“What contribution can trade policy make towards combating climate change?”

Kraemer, R.A., Hinterberger, F., Tarasofsky, R. (2007)

In: Parliament, E. (Ed.), European Parliament, Brussels

Trade policy presents an area of opportunity for the EU to address the problem of global climate change. One approach is implementing measures to increase trade in environmental technologies and green services, as EU Trade Commissioner Peter Mandelson has identified in his call for a WTO-level initiative that would allow a 0% tariff deal for such goods and services. Of even greater potential significance are trade policies that help ensure countries’ own climate-change initiatives do not put them at a competitive disadvantage in the international marketplace.

International trade is significant in size and continues to grow. Between 1990 and 2005, world trade volumes increased by 5.8% annually, while total economic output grew by 2.5% per year. Growth in trade was highest for manufactured products (6.4%), followed by agricultural products (3.8%) and fuels and mineral products (3.5%). Alongside this increase in trade volume, CO2 emissions—especially from the transport sector—have also increased. Emissions from the European transport sector increased by 20% between 1990 and 2001. Also, international trade in climate-specific instruments is already underway, spurred on by the linking mechanisms that join the EU European Trading System (EU ETS) to the flexible JI/CDM project-based mechanisms of the Kyoto Protocol.

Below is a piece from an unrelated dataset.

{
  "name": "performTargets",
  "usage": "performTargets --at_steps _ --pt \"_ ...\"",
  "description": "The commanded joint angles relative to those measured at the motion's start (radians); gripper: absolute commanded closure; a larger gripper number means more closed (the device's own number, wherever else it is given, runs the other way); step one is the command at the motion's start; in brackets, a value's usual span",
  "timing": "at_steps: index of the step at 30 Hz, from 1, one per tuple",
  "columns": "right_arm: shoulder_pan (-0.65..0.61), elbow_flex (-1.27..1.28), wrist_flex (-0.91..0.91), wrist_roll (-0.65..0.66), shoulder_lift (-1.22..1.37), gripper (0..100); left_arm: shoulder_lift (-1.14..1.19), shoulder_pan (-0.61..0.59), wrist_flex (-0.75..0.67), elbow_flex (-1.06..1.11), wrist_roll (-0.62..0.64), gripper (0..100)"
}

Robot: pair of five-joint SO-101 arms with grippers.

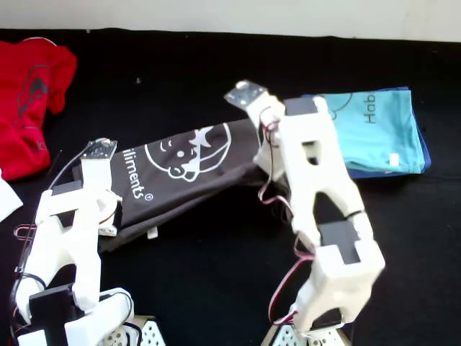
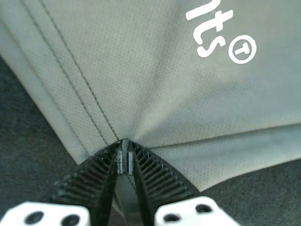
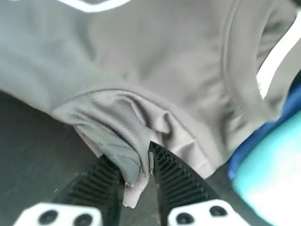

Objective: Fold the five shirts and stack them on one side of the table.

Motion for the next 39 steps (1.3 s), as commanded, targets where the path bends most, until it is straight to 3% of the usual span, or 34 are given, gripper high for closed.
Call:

This report covers three different but related issues in international trade and climate change. First, by comparing the climate impacts of specific EU-produced goods with their imported counterparts, the report quantifies some of the ways in which international trade contributes to increased global greenhouse gas emissions. Secondly, the report examines ways in which market-based policy instruments could be employed within the context of trade policy. Lastly, the report examines the legal opportunities and obstacles to employing trade-related measures as a means of combating climate change, including the possibilities for altering the WTO rules. The climate impacts of trade are substantial and key mechanisms exist that could help deal with these impacts, although full realisation of these opportunities requires the establishment of clear institutional and legal frameworks.

Key Findings

  • Trade, transport and CO2 emissions. CO2 emissions related to trade are steadily increasing. A shift in emissions from developed to developing and emerging countries is also occurring, due to the relocation of resource-extraction and production activities through international trade. This “CO2 leakage” is in many cases accompanied by increasing levels of overall emissions due to less efficient overseas production processes.
  • Efficiency vs. total quantity in emissions. Sea-based shipping emissions are 40 times lower than air freight emissions per ton-kilometre of freight. However, due to the fact that sea-based shipping currently accounts for 90% of world freight transport, it contributes twice the overall level of CO2 emissions compared to freight transport by air.
  • Carbon emissions from traded versus EU-produced goods. For most empirical case studies in this report, producing and delivering goods within Europe is less CO2 intensive than importing from overseas, with this difference driven mainly by transport emissions. In some cases, however, higher production-related emissions in Europe outweighed the lower transport emissions.
  • Impact of overseas relocation on unit costs of production. The impacts of the EU ETS on unit production costs are most significant in energy-intensive sectors due to the pass-through of ETS-permit costs from electricity producers to electricity users. However, the contribution of EU ETS prices is still small when compared to other cost factors, such as labour.
  • Consumer vs. producer countries. The total cost of production for the four sectors examined in this study (i.e. steel, aluminium, newsprint, cement) would increase between Page 1
    1.3% and 3.7% in Europe, assuming an EU ETS price of CO2 of 10 € per tonne. These costs increases would not be faced by non-Annex B (developing) countries (which lack Kyoto-mandated carbon caps). Thus the cost advantages of these countries are also in the range of 1.3% to 3.7% due to the EU ETS system.
  • EU European Trading System (EU ETS) and Kyoto Protocol. The EU ETS dominates the global carbon market, representing 74% of volume and 87% of value as of September 2006. The EU ETS is the key driver of international demand for project-based emission reduction projects through the CDM/JI flexible mechanisms of the Kyoto Protocol.
  • Market based instruments (MBIs). Recent experience in using market-based instruments in environmental policy has demonstrated their ability to improve environmental performance in a cost-efficient way. Climate-related MBIs could also be effectively implemented in the context of trade policy, provided the appropriate institutional and legal frameworks are put in place.